A walk through the Thorp Cemetery revealed the graves of John and Isabella. Their graves are located in the section of the cemetery on the right side as you would face it from the road, and just to the right of the entry gate. Their marker is a large, prominent marker, the largest in that immediate section of the cemetery. Their death dates correspond with those mentioned earlier in this narrative. Located just to the left of their headstone is a round, white pillar, that is the marker for Lena and Addie, their two daughters that died at a young age. Lena died on October 9, 1887, at 8 months and 16 days of age. Addie died on October 5, 1887, at 3 years and 3 months of age. The close proximity of the death dates would make you wonder if they hadn’t died from the effects of a contagious disease. On the right side of the grave of Isabella and John are the graves of Otis Newman 1876-1931, Fred P. Newman 1890-1948, and Jesse R. Newman 1895-1964. In the left front area of the major headstone is the grave of Lillie V. Marshall, 1875-1950, alongside the grave of Ellie B. McAffee 1895-1995. It appears that Lillie is the daughter of Isabella and John, and that Ellie is the daughter of Lillie. Within this unusual arrangement of graves are located six of the children of Isabella and John, and apparently one of their grand children. Another unusual aspect is that none of the graves have spouses buried with them other then that of Isabella and John.
The transcribed 1883 Census for Yakima County shows John Forgey and his wife. Listed next after them is a “White J? M? ”, 30, with his wife Fanny, 21, and a 1 month old daughter. This appears to be Fanny Elizabeth Forgey, daughter of John, and apparently married.
The transcribed 1885 census for what has become Kittitas County shows W. A. Forgey, his wife, and 2 children but no other Forgeys. What appears to be Fanny, her daughter, and husband, is now listed under the name “J. M. Velto?”. There appears to have been difficulty reading and transcribing the census of 1883 and 1885. This appears to be the Merrit Vetito listed on the 1880 census as a boarder, and now Fanny’s husband. The 1910 census for Lewis County, Washington lists Merit Vetilo. A close reading of the document reveals that the o was crossed, leaving the reader wondering if the name wasn’t Vetito. It appears that by 1910 that Fanny Forgey had died, and that her husband was living in the household of Fanny and Merritt’s oldest daughter.
Early land records for Kittitas County, Washington, show John Forgey purchasing land there as late as March 9, 1886.
The 1887 census for the same county shows John and his wife, Margaret, but no other Fogeys.
The early land records for Kittitas County, Washington, show a land sale of 80 acres of land for John Forgey et ux (and wife), to John Waggoner on August 18, 1887. There are also sales for William A. Forgey et ux on November 7, 1887, and August 13, 1888, the later to E. R. Hatfield.

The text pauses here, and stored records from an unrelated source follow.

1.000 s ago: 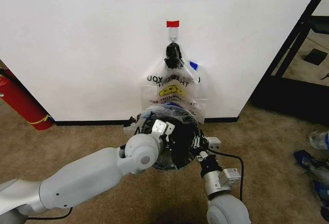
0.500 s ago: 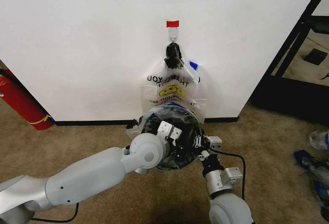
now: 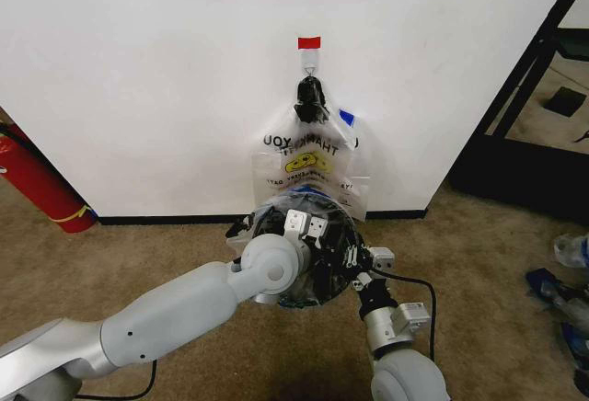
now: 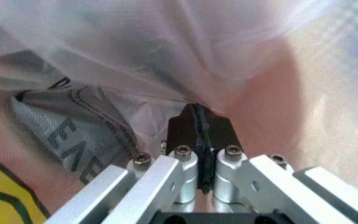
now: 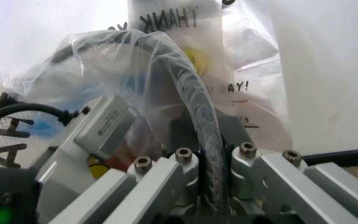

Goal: Pick up the garbage bag from the wall and place it over the trash bin.

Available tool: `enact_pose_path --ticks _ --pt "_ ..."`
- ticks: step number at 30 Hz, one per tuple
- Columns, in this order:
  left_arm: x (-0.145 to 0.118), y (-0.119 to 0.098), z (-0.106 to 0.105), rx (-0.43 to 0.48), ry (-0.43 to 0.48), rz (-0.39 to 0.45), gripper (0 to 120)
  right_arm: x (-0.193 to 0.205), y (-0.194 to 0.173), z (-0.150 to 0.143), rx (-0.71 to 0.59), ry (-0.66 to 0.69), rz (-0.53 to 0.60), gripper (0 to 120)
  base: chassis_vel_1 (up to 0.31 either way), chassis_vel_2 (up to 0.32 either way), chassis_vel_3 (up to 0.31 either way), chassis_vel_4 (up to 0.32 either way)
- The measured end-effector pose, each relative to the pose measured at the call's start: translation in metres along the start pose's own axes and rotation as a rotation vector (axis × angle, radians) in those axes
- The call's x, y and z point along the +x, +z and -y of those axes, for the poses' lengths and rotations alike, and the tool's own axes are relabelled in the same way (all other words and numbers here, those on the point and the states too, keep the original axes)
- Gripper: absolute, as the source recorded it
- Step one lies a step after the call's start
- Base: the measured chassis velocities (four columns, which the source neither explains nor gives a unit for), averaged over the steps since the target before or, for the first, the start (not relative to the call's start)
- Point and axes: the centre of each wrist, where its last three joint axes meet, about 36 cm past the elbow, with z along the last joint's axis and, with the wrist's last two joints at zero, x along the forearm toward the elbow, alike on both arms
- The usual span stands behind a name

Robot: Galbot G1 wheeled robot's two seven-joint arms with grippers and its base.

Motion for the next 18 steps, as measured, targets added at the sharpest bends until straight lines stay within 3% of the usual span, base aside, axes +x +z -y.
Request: enact_pose_path --ticks 10,18 --pt "0.006 0.012 -0.012 -0.086 -0.093 0.000 0 -0.004 0.000 0.000 -0.033 0.015 -0.017 1 0.000 0.000 0.000 0.000" --pt "0.000 0.017 0.002 -0.102 -0.049 -0.047 0 -0.001 -0.003 -0.001 -0.033 0.013 -0.014 1 0.000 0.000 0.000 0.000"
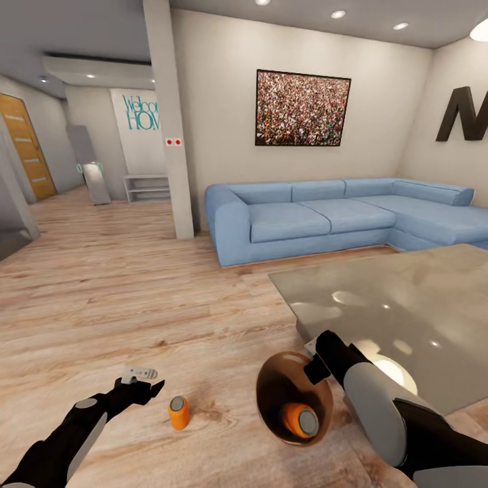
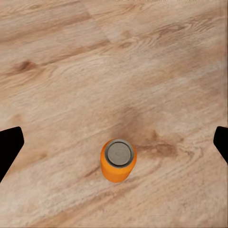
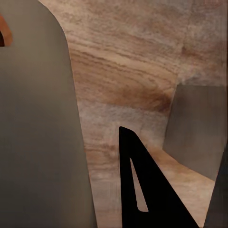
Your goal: Put the three can of soda from the living room inside the tash can in the kitchen.
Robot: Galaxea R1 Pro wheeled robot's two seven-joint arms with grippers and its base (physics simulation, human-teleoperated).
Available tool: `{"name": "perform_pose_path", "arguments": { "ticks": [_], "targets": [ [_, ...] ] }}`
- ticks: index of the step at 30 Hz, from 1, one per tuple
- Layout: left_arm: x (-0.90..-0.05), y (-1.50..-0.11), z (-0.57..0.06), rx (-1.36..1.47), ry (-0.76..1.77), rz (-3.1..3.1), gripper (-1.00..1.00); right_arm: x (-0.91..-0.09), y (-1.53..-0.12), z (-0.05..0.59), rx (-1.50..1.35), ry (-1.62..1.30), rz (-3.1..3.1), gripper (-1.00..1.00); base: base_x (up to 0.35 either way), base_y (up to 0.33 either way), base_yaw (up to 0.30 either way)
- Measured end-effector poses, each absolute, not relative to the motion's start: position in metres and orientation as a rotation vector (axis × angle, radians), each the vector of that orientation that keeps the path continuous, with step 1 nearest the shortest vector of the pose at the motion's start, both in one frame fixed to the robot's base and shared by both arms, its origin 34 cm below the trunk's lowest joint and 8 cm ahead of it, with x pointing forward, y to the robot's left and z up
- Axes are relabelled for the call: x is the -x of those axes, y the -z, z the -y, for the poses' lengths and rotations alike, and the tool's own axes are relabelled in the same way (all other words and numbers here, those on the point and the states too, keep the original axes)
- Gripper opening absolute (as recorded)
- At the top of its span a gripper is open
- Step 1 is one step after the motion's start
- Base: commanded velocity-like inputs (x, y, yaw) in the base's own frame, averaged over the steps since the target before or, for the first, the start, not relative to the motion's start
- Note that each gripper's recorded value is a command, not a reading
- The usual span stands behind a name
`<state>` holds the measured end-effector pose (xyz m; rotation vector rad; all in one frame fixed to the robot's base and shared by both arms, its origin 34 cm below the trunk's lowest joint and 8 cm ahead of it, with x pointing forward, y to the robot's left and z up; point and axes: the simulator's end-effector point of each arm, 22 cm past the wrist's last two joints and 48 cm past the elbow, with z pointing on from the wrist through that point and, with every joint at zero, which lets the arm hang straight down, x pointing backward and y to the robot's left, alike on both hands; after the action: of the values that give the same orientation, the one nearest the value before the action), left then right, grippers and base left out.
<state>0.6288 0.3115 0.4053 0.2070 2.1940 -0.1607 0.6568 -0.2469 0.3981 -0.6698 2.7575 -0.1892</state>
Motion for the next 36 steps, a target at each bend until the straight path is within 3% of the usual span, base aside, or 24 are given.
{"name": "perform_pose_path", "arguments": {
  "ticks": [12, 18, 22, 36],
  "targets": [
    [-0.629, -0.404, -0.298, -0.206, 0.188, -2.192, 1.0, -0.642, -0.395, 0.232, 0.609, 0.106, -2.84, -1.0, 0.0, 0.0, 0.0],
    [-0.629, -0.405, -0.298, -0.206, 0.189, -2.191, 1.0, -0.643, -0.403, 0.176, 0.321, -0.308, -2.829, -1.0, 0.0, 0.0, 0.0],
    [-0.629, -0.404, -0.297, -0.207, 0.189, -2.193, 1.0, -0.646, -0.4, 0.196, 0.447, -0.142, -2.823, -1.0, 0.0, 0.0, 0.0],
    [-0.627, -0.4, -0.298, -0.205, 0.188, -2.202, 1.0, -0.646, -0.401, 0.191, 0.407, -0.189, -2.824, -1.0, 0.0, 0.0, 0.0]
  ]
}}
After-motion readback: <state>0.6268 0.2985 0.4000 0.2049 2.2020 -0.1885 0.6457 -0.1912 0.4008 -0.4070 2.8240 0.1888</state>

Lymans History of Old Walla Walla, Columbia, Garfield, and Asotin Counties, published in 1918, includes an article which indicates that George Forgey had left Kittitas County after living there 12 years, and settled in Asotin County with his family. It is not known precisely when this move took place, but land records in Kittitas County show George purchasing land there as late as 1885. In Asotin County he once again went into farming. His son John, 14 on the 1880 census for Kittitas County, finished school in Asotin County, married, and went into farming there as well, settling 11 miles South of Asotin, and raising wheat as his primary crop. He married a Sadie Milsaps in 1886, and they raised a family there. Their children included Bellzena, Alva, Joe, Jessie, and Dell. Alva and Jessie died in infancy. At the time of the article Jessie was farming in Montana, and Dell was in the Army in France. It is known that George had returned to Linn County, Oregon by 1910, and from the Lymans History article we know that he was living there with his daughter Mrs Phoebe Ramsey.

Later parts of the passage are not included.